▶ **EXERCISE DETAILS**:
Show every line of the data where the word "checked" can be found.

▶ **SUPPLIED MATERIAL**:
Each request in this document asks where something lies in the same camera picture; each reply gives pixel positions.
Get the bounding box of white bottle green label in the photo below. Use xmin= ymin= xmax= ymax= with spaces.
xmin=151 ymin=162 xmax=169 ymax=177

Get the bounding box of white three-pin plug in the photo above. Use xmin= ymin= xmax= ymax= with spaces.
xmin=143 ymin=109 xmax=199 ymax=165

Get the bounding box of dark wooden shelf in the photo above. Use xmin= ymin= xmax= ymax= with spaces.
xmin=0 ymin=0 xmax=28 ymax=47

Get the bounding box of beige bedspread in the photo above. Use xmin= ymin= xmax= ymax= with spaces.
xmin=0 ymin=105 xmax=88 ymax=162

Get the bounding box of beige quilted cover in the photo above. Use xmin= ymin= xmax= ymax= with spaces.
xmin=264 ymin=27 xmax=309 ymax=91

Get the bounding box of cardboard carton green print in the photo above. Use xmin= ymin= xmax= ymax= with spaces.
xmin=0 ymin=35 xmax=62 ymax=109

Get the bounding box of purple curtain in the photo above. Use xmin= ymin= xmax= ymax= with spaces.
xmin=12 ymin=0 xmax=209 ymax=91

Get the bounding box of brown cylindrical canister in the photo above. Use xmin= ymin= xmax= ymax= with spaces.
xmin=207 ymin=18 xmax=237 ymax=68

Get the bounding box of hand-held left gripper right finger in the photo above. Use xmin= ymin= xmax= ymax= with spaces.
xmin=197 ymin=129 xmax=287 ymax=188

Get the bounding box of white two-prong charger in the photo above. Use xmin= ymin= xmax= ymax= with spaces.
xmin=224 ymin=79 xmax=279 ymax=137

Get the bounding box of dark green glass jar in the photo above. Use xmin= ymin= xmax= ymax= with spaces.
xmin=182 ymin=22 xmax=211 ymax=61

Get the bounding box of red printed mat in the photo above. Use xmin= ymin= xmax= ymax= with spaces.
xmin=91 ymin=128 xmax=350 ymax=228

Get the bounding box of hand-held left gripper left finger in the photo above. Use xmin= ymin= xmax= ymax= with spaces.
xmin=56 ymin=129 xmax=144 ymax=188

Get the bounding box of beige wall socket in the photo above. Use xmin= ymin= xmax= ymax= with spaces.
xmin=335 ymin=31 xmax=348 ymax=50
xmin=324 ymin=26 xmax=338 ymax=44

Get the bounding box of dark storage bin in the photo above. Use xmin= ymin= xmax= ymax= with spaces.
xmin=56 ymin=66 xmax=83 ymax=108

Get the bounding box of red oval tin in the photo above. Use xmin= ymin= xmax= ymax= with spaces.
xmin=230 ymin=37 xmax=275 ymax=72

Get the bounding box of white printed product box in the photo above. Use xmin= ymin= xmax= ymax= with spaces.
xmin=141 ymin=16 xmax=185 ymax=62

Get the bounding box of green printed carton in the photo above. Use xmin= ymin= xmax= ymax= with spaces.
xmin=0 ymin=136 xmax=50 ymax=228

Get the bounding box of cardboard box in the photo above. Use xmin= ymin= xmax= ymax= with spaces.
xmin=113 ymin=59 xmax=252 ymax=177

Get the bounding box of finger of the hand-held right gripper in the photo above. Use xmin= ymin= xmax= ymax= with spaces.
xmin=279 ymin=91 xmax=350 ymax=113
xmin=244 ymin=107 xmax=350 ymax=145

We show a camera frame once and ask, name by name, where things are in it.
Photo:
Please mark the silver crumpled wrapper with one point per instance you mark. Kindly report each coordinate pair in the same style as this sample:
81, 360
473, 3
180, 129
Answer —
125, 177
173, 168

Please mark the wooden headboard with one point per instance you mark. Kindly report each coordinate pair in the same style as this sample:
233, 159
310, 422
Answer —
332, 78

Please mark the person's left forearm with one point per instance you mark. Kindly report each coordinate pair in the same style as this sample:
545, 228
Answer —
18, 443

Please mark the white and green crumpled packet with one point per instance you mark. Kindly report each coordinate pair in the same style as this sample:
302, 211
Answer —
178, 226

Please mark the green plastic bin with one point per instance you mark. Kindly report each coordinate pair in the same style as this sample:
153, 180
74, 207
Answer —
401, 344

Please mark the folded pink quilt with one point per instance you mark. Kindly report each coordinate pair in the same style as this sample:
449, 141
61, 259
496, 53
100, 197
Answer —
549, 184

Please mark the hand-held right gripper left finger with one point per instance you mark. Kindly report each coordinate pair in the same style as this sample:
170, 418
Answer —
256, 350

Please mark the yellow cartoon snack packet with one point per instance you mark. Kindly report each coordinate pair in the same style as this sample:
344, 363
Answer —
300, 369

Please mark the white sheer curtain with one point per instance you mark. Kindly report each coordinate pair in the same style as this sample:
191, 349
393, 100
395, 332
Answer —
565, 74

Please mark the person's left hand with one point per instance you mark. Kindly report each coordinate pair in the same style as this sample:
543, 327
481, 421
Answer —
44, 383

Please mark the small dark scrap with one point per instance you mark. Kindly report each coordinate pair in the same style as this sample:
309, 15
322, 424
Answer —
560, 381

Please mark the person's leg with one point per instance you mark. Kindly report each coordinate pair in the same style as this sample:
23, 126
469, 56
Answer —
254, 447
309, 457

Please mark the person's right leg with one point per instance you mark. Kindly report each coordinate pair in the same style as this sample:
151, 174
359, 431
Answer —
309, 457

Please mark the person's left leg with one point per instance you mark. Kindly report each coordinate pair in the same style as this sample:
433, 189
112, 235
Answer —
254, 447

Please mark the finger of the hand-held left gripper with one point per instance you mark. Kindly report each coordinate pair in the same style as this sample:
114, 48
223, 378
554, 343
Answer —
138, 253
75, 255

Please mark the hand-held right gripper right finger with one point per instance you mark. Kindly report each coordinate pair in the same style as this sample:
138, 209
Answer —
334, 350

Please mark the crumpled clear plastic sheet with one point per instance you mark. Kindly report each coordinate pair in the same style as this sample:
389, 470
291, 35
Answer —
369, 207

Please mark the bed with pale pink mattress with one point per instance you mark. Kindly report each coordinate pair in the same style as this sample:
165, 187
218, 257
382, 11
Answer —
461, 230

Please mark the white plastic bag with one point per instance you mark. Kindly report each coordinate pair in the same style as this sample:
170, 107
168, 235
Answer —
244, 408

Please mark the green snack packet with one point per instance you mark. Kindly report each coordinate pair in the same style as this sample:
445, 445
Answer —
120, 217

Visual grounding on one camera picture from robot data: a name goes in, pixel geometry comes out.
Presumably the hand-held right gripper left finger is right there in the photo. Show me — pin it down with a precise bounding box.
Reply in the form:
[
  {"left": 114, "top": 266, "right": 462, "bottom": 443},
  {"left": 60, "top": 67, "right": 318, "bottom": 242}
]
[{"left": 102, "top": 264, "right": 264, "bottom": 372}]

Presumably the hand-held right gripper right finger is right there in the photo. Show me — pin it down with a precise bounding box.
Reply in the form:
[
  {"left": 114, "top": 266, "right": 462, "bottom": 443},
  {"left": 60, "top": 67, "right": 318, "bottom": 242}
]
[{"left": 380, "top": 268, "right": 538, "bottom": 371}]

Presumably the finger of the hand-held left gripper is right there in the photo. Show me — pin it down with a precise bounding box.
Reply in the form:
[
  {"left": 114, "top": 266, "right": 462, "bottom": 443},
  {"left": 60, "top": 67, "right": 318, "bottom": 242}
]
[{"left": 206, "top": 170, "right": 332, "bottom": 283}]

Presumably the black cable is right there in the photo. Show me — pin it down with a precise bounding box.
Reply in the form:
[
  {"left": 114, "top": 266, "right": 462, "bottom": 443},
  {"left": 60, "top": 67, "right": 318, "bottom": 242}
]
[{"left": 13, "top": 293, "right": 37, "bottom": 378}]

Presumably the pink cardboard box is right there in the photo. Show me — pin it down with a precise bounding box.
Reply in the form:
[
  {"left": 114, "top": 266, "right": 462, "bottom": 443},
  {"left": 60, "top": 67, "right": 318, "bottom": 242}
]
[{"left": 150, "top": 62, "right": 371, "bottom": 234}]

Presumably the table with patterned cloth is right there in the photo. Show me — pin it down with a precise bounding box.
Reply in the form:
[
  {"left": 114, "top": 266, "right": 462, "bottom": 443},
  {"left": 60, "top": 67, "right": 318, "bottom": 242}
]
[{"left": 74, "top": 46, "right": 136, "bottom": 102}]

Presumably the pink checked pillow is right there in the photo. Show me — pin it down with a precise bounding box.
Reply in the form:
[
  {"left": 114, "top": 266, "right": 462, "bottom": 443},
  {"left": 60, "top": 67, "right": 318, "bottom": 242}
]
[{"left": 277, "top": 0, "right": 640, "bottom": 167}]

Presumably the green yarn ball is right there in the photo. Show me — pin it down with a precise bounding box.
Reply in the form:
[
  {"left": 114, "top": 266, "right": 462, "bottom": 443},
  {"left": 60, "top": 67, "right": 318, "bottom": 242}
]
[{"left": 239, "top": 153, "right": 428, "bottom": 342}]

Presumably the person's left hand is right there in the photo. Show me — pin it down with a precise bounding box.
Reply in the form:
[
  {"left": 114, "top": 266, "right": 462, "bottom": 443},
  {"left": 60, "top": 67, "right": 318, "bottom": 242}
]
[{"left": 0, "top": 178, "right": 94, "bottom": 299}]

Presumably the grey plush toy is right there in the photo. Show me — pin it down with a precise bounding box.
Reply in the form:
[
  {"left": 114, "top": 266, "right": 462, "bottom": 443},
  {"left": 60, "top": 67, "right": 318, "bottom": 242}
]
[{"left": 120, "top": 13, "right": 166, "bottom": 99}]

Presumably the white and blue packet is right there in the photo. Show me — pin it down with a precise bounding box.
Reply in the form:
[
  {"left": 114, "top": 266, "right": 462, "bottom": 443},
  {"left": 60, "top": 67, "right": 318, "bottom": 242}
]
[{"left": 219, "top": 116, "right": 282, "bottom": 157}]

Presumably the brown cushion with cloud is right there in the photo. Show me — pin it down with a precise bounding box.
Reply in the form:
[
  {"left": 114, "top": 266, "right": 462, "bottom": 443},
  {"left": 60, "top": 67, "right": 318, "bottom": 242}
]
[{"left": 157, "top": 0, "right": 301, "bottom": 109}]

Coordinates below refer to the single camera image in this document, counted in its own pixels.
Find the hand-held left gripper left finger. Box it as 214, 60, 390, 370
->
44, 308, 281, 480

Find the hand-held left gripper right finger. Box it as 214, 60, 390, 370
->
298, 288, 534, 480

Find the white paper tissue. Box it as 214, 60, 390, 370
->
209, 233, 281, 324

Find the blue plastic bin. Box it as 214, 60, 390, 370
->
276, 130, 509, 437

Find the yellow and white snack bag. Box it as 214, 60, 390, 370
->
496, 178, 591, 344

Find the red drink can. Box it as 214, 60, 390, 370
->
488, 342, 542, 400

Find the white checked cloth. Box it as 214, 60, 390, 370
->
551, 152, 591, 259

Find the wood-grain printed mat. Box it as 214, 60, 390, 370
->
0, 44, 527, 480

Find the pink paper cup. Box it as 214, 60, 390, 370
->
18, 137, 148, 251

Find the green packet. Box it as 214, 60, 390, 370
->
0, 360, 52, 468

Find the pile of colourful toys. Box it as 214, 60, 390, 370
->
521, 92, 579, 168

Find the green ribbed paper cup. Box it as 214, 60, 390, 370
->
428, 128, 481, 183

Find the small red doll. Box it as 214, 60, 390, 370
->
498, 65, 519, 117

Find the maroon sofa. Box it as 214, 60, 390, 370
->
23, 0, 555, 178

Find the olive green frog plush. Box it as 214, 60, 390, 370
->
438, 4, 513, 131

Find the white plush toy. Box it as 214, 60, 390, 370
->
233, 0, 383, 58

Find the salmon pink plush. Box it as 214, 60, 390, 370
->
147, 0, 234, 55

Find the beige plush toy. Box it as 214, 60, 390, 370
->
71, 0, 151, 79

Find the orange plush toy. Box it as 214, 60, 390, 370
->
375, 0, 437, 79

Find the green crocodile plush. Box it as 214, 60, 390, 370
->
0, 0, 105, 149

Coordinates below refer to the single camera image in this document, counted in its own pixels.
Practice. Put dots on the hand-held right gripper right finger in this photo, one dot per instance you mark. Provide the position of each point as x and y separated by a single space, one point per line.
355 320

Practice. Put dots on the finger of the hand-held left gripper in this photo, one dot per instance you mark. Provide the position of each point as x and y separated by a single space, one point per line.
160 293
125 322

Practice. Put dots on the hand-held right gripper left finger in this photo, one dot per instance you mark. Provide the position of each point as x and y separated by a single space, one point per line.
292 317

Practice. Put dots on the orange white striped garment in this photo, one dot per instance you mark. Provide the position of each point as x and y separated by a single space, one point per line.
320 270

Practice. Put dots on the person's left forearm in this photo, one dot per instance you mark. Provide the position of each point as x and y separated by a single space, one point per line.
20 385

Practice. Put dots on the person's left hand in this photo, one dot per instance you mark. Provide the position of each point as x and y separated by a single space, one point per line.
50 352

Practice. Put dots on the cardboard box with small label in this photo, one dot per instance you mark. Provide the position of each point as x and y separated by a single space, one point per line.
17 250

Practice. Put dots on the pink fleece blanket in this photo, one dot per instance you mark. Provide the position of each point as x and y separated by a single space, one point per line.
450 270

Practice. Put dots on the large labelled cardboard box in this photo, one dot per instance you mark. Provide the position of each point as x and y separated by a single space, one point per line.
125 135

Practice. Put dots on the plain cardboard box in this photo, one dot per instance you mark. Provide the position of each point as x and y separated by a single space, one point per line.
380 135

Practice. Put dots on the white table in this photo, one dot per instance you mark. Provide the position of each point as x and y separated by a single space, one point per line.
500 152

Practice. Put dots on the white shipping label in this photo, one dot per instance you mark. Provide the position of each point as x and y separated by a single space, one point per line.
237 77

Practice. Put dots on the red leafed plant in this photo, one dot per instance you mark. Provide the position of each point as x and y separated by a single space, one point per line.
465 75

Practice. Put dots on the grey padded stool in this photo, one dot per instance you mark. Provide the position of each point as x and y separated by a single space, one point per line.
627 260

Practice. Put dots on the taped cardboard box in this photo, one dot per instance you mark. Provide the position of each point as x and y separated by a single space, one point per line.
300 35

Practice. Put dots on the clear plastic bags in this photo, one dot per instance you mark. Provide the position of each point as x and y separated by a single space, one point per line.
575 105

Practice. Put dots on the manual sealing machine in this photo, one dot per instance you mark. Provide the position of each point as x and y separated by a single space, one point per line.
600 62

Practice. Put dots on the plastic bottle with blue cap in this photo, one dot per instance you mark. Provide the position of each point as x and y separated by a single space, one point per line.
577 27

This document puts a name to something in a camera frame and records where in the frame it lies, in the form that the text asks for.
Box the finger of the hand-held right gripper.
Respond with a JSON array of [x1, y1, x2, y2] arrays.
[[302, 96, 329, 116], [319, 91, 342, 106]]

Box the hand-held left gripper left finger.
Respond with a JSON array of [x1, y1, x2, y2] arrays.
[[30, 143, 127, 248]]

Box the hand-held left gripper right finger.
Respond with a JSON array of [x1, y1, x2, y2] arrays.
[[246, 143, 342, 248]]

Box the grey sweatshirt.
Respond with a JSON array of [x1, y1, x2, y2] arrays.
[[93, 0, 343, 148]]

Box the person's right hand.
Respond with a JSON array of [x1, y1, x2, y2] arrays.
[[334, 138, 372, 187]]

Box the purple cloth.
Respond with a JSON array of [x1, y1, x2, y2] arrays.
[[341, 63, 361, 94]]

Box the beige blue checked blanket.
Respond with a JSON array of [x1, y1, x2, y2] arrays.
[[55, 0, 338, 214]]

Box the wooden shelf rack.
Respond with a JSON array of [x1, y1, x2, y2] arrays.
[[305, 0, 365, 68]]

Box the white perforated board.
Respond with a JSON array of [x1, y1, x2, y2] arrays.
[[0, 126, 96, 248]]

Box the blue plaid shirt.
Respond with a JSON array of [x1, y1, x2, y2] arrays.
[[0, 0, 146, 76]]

▶ **THE ANSWER**:
Presumably the pink checked pillow is right there in the photo. Show me — pin it down with a precise bounding box.
Find the white checked cloth. Box it as 214, 60, 390, 370
Box the beige blue checked blanket.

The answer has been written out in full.